## Data excerpt
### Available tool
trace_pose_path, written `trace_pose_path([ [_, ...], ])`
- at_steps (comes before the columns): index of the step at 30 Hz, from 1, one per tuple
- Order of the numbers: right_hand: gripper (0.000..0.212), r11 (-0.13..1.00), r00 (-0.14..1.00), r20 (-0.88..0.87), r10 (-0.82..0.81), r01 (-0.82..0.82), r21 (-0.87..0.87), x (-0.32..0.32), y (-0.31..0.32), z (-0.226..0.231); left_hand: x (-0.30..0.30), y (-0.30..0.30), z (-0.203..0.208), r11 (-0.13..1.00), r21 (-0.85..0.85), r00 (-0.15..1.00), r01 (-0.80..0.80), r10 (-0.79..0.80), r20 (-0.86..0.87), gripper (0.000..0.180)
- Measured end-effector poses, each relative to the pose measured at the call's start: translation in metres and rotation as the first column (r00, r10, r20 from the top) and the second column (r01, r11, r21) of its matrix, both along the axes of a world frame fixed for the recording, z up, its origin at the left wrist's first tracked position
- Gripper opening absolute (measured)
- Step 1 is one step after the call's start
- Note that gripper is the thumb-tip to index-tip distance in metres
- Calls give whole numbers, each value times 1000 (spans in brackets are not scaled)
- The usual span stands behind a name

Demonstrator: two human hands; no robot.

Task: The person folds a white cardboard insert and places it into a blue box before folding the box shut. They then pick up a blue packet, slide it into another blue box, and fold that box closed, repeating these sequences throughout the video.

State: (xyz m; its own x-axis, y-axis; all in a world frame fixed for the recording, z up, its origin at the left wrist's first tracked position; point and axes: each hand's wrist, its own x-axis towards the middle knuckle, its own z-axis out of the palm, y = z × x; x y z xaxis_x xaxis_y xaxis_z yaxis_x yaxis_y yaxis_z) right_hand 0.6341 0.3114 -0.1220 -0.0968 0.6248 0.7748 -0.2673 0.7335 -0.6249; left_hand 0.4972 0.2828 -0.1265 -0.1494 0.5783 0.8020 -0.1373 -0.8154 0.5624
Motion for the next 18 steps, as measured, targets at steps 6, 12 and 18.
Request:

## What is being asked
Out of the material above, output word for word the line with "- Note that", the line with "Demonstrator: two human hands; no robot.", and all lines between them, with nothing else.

## Solution to this task
- Note that gripper is the thumb-tip to index-tip distance in metres
- Calls give whole numbers, each value times 1000 (spans in brackets are not scaled)
- The usual span stands behind a name

Demonstrator: two human hands; no robot.

No further answer is required.